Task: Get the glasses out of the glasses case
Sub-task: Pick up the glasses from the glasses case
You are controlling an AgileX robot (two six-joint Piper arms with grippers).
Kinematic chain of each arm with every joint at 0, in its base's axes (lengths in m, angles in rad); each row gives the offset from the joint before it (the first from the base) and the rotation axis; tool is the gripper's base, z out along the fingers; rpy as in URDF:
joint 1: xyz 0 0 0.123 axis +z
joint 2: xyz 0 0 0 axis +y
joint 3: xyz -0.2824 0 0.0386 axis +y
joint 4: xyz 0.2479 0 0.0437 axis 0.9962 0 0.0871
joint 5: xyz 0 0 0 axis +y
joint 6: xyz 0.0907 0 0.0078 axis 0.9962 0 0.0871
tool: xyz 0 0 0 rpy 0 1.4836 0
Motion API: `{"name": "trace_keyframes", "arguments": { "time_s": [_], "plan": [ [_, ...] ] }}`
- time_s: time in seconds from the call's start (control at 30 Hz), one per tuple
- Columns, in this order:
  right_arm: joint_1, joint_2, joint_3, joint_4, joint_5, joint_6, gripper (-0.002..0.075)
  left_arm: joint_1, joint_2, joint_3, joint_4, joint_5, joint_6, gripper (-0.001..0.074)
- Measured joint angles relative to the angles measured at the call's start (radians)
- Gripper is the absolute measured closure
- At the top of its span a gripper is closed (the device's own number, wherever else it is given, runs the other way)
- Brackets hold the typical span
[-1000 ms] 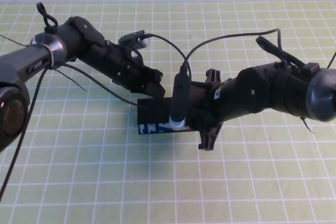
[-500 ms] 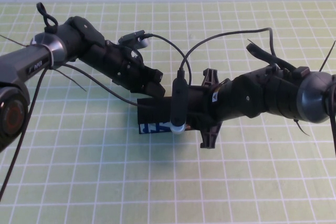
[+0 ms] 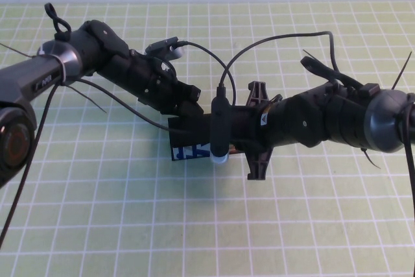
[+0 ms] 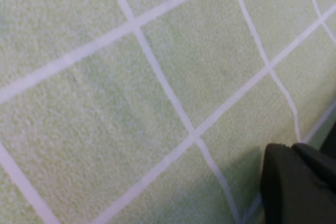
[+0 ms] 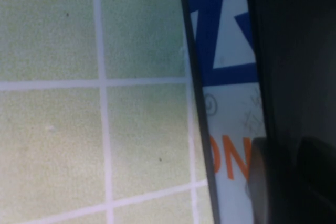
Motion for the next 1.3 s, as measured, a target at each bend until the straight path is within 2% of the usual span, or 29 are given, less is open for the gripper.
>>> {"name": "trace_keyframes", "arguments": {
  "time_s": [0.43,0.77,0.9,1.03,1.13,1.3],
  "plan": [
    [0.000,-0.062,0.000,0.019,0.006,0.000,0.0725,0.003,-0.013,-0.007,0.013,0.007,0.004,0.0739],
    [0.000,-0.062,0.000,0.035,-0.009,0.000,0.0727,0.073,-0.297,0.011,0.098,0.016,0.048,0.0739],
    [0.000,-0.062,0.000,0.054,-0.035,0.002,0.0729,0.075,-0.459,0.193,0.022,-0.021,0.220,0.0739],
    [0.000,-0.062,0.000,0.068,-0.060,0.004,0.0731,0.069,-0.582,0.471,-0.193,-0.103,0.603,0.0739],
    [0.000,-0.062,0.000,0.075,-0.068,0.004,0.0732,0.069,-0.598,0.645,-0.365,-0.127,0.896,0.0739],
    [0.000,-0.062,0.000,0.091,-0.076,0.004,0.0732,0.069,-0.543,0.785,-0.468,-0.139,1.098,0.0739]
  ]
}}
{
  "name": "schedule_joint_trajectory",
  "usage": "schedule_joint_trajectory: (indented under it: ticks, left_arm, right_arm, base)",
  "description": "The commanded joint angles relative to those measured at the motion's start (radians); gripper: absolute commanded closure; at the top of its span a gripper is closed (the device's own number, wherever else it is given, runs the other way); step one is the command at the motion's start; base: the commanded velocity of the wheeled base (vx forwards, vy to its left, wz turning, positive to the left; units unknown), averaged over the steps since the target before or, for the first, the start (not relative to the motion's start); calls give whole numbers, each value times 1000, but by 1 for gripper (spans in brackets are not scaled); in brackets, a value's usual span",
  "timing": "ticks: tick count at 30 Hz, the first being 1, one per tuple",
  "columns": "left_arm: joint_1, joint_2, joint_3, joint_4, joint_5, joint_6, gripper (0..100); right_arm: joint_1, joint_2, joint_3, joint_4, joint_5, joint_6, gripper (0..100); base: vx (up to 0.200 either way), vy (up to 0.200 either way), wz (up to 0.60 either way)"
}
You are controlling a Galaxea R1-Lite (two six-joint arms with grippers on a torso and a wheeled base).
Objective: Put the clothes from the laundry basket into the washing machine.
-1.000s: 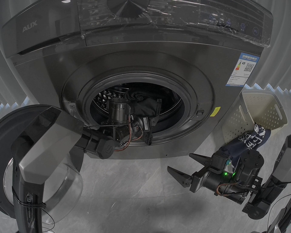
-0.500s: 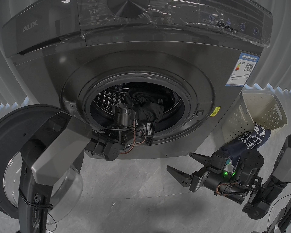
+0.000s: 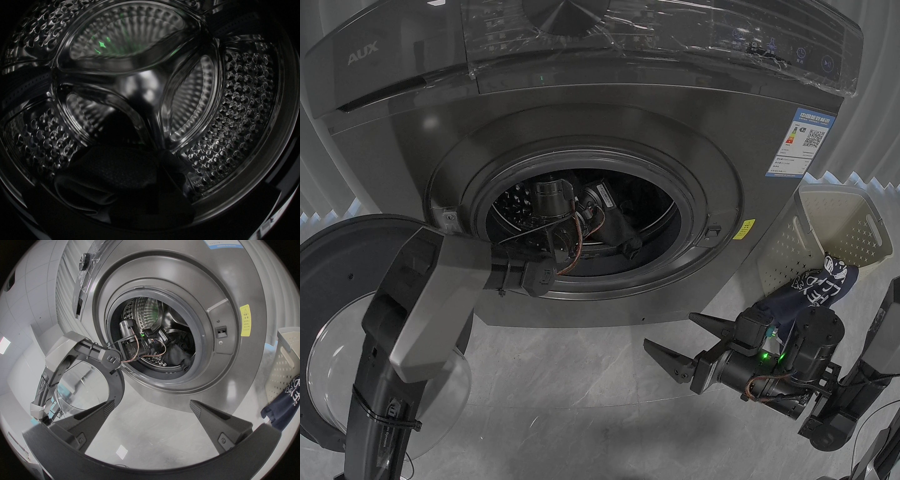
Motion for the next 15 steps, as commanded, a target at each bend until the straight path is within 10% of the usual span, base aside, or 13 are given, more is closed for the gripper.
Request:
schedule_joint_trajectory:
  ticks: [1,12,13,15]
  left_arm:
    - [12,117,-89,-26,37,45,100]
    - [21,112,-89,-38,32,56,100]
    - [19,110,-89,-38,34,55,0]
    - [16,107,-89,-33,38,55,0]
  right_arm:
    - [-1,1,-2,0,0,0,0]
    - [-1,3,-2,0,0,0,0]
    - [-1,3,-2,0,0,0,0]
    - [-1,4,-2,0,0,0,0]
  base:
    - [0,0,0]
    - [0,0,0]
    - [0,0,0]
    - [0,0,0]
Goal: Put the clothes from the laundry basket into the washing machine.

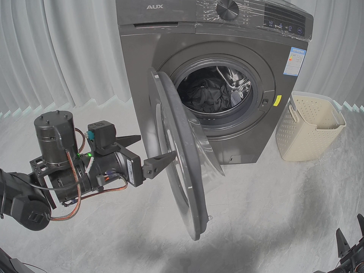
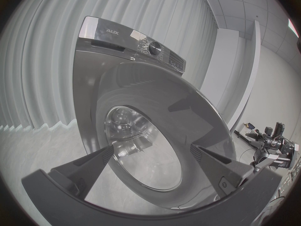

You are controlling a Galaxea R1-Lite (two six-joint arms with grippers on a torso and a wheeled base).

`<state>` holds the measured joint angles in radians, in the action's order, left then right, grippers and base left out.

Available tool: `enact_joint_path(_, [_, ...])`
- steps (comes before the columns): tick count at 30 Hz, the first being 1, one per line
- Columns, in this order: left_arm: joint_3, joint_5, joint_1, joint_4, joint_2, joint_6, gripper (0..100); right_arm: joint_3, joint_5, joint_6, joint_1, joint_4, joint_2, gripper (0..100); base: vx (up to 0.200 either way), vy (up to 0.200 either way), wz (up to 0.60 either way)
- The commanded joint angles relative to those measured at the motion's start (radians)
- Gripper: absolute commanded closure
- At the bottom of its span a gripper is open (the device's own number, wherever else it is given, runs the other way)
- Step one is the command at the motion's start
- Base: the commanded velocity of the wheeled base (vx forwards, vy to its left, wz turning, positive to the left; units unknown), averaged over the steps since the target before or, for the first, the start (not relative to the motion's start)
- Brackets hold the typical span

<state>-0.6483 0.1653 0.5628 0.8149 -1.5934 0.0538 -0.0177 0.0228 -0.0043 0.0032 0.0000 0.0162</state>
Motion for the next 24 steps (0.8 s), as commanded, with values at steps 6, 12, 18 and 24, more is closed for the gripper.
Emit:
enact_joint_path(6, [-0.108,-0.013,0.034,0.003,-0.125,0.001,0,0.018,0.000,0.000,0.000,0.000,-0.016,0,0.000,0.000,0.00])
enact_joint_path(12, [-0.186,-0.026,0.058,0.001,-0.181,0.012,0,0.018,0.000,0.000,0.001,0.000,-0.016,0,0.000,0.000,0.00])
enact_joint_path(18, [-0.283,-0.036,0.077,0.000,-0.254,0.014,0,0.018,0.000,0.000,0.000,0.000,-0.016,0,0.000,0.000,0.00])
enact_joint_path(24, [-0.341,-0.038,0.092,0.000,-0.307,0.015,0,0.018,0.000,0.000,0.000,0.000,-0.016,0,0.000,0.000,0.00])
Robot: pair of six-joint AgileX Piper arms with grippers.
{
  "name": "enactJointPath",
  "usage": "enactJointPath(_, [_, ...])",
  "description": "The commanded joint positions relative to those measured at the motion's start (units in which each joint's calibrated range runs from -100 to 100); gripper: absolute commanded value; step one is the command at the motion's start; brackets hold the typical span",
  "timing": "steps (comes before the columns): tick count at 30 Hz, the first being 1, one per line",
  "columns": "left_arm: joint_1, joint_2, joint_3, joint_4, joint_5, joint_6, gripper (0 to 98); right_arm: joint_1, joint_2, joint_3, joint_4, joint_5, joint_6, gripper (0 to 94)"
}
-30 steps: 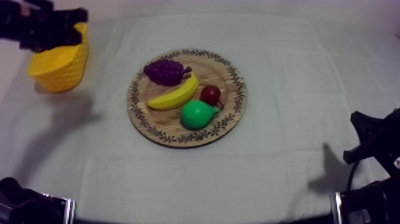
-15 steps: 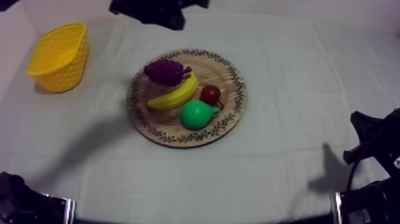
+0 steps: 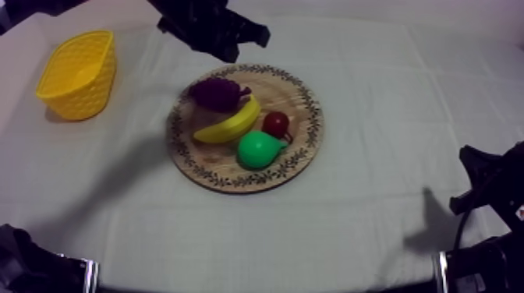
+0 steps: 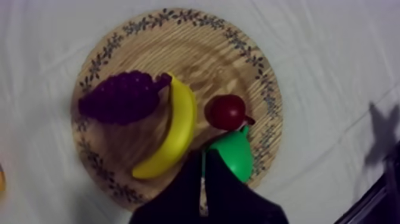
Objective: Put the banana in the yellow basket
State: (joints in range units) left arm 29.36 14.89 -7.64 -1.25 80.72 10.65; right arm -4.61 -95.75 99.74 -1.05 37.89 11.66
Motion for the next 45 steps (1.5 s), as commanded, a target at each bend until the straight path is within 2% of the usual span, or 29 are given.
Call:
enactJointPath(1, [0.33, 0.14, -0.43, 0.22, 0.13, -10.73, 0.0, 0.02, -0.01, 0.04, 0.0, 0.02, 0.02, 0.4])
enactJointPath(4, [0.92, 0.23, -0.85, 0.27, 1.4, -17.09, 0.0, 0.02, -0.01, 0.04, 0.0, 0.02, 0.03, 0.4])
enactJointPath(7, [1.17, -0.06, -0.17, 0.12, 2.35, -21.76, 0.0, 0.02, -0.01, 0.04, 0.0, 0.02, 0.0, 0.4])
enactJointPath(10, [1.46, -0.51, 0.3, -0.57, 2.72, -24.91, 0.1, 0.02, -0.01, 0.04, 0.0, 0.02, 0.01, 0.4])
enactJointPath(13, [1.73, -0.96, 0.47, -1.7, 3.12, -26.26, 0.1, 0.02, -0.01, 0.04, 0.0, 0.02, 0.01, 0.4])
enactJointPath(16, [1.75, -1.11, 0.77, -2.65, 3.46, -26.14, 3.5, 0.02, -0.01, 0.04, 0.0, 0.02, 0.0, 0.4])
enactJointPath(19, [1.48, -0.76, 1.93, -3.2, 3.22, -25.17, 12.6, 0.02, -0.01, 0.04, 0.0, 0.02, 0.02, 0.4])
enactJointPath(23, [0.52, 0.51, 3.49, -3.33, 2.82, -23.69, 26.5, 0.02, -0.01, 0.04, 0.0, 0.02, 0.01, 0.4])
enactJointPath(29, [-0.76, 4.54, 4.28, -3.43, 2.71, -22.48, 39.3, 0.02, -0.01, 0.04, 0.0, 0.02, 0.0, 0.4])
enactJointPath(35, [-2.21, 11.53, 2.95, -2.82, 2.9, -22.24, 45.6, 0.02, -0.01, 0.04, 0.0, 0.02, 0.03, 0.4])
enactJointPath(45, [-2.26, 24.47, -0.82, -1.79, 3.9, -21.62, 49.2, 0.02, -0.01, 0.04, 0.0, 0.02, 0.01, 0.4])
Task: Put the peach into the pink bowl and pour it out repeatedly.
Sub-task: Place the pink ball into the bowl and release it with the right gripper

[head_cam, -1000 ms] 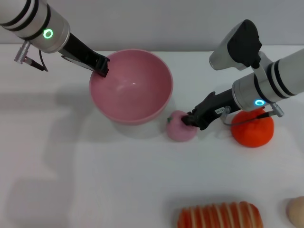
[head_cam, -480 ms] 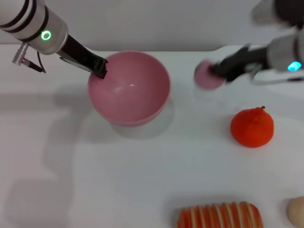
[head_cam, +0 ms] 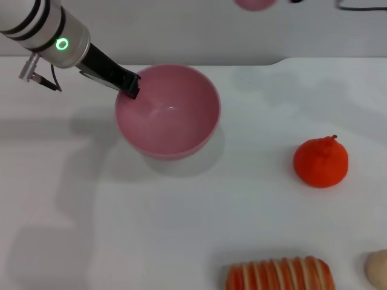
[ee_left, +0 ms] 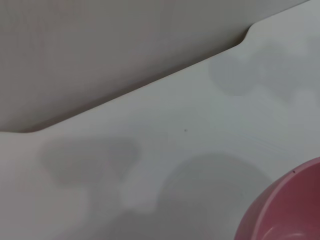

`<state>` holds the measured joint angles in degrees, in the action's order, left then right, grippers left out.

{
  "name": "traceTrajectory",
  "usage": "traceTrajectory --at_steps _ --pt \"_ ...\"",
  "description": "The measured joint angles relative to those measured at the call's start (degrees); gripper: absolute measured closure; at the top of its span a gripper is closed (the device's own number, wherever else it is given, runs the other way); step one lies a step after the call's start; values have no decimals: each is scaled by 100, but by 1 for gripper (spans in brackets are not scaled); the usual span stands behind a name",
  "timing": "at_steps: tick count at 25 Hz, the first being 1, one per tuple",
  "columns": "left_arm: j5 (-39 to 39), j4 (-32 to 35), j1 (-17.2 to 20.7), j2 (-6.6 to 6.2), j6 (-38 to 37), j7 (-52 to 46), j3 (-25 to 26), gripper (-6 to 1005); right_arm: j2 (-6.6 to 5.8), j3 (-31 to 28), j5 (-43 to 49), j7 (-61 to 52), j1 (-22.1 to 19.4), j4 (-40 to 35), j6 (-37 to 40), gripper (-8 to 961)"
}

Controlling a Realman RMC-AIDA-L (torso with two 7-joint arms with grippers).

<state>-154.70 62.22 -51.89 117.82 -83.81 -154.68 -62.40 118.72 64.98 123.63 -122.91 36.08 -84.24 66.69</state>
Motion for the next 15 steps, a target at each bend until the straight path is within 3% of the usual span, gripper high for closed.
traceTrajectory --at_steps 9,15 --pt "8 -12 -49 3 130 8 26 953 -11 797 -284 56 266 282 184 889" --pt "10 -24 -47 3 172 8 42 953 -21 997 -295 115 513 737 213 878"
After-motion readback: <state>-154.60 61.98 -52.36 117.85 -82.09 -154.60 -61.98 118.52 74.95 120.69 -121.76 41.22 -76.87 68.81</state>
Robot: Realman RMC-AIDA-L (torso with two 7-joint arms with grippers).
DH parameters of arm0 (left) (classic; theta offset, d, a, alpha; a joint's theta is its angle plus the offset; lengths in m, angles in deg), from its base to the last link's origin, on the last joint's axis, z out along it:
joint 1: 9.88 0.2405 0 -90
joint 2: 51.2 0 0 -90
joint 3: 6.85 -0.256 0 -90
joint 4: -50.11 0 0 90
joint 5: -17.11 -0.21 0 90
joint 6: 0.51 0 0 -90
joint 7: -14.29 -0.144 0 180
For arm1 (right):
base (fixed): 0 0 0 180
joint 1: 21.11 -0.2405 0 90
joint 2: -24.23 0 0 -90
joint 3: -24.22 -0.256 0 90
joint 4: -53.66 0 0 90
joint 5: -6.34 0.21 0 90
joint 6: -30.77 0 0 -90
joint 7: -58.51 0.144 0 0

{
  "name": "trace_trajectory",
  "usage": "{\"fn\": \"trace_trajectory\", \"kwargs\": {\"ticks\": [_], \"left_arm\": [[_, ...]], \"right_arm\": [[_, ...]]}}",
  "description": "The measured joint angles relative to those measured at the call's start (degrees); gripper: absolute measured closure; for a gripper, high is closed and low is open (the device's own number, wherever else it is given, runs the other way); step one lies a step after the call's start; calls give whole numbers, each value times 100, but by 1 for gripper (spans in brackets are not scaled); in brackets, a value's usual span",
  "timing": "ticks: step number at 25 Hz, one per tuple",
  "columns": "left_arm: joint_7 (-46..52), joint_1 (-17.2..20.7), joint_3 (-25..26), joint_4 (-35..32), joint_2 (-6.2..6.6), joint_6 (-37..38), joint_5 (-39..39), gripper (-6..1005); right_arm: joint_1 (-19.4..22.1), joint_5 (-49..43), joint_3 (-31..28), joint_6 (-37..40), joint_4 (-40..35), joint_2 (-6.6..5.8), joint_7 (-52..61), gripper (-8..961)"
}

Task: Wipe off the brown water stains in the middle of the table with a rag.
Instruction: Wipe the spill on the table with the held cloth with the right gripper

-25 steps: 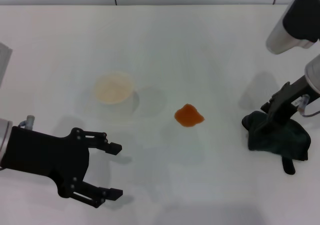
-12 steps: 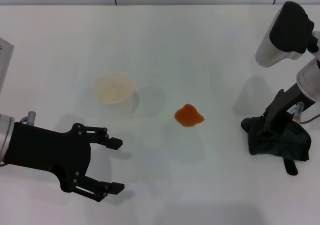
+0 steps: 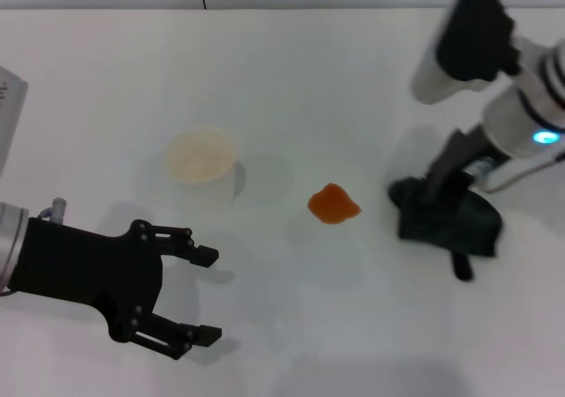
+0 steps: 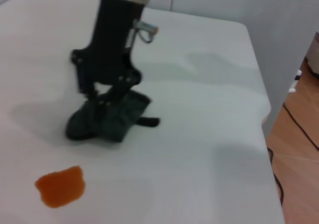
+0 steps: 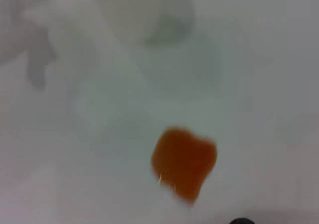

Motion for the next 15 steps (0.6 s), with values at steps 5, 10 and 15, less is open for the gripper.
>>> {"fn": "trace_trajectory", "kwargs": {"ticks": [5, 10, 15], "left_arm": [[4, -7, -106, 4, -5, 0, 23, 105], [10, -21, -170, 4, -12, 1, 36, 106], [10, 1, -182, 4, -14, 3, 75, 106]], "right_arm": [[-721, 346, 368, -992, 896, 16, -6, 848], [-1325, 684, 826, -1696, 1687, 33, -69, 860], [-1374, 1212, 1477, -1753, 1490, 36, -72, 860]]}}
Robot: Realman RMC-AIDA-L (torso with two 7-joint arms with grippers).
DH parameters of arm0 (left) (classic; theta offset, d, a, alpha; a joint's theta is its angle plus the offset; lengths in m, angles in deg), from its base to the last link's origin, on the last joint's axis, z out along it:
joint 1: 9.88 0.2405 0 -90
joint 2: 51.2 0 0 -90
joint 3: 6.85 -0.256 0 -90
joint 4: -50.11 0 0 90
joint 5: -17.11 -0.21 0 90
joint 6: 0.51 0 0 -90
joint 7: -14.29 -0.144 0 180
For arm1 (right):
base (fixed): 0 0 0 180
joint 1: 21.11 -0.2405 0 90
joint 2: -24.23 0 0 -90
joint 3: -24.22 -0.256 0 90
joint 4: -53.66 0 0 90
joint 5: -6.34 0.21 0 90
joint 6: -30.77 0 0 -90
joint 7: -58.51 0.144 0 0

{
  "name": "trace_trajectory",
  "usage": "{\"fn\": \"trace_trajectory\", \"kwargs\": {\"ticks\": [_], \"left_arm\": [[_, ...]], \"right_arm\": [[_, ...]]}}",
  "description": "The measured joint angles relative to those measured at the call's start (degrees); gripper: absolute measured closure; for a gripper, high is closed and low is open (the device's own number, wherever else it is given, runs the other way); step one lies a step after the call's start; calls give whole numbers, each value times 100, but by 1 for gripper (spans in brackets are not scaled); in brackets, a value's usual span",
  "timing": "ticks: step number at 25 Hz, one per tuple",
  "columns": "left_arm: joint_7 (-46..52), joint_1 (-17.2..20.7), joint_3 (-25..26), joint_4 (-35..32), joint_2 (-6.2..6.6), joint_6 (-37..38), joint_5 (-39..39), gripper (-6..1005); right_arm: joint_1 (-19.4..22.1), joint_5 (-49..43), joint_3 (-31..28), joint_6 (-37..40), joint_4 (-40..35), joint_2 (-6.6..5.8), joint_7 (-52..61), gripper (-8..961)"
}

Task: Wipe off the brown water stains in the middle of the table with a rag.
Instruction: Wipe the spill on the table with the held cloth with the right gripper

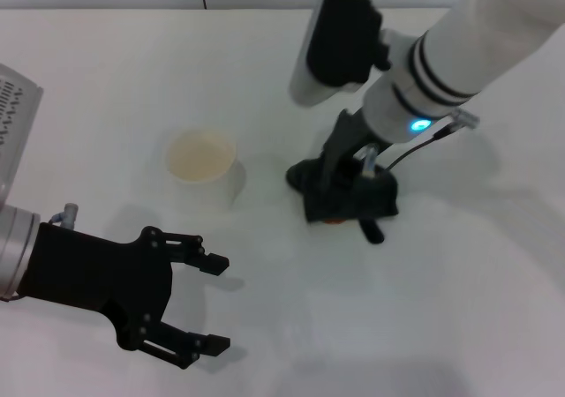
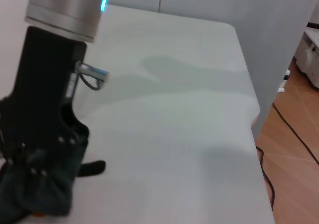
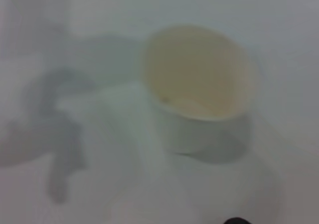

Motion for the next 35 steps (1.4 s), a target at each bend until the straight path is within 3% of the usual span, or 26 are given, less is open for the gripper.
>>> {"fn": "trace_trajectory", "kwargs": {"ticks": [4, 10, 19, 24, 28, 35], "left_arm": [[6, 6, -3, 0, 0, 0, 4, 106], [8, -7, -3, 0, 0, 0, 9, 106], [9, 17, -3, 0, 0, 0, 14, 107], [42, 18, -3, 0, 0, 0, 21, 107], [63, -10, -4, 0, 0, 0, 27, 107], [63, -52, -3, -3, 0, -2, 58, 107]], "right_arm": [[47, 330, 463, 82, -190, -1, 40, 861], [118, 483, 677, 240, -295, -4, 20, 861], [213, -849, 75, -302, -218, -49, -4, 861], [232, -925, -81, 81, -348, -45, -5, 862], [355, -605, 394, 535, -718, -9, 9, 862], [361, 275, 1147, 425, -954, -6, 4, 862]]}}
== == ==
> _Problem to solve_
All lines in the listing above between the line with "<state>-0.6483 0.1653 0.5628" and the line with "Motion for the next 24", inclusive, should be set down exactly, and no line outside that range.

> _Task answer_
<state>-0.6483 0.1653 0.5628 0.8149 -1.5934 0.0538 -0.0177 0.0228 -0.0043 0.0032 0.0000 0.0162</state>
Motion for the next 24 steps (0.8 s), as commanded, with values at steps 6, 12, 18 and 24, more is closed for the gripper.

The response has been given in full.